**Assignment:**
Give only a number in reply. It should be how many lines in the records contain the string "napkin".

**Recorded information:**
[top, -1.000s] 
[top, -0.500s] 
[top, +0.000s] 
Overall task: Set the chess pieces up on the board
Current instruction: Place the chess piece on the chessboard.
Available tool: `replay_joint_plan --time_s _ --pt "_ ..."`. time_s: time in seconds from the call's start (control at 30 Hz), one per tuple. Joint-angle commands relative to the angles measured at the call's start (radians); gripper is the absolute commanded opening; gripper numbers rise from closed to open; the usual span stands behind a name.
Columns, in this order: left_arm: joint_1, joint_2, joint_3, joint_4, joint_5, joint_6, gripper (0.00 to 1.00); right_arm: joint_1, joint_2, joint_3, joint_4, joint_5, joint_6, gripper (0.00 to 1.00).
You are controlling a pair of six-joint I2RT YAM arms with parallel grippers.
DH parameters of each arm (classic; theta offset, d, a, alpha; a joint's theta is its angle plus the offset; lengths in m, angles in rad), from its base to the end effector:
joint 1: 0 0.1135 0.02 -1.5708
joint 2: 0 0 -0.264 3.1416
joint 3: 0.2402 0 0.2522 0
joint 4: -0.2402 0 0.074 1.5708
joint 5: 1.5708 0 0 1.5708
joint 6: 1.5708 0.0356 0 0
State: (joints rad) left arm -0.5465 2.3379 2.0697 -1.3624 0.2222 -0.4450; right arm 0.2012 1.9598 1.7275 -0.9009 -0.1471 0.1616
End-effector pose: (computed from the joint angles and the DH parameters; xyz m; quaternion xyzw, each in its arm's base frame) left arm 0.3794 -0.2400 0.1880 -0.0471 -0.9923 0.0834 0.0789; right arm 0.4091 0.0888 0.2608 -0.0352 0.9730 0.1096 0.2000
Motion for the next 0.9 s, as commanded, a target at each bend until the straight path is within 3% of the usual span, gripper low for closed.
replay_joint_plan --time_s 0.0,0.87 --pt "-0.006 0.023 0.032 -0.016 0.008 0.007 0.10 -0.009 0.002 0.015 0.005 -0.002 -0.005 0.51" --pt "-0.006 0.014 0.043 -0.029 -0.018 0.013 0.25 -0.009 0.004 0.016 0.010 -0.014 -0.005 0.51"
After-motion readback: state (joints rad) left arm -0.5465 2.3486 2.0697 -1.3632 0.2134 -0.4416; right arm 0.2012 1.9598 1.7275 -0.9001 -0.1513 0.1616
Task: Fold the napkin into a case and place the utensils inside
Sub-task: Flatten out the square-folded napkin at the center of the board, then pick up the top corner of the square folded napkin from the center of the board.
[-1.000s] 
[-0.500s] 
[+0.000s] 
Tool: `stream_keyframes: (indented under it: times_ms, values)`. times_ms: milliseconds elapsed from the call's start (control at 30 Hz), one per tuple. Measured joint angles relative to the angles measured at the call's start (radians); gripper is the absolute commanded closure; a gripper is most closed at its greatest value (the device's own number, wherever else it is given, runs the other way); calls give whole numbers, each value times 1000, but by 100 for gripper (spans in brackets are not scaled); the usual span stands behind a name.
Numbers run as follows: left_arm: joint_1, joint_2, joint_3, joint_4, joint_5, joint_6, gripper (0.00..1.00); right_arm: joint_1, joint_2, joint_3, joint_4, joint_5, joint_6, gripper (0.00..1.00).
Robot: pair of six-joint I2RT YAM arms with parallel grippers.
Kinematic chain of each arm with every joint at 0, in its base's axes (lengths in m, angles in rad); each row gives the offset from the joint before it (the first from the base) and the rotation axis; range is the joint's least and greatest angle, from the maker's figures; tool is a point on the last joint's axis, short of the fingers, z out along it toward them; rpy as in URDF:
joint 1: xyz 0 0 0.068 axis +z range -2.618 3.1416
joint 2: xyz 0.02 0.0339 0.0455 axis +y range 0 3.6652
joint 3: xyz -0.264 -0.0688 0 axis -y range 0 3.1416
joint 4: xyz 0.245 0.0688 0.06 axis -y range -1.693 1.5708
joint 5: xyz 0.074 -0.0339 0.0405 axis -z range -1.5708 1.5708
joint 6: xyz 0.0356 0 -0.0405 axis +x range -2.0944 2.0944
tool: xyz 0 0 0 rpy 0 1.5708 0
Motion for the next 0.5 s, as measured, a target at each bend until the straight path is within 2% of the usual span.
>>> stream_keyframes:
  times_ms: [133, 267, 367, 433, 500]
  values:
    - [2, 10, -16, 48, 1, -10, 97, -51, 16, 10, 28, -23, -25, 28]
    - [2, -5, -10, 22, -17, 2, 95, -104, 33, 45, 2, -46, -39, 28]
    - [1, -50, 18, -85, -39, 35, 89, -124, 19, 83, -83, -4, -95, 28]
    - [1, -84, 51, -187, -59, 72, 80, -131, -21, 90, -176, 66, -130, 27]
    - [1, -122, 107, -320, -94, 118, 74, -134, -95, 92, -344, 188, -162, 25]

**Answer area:**
2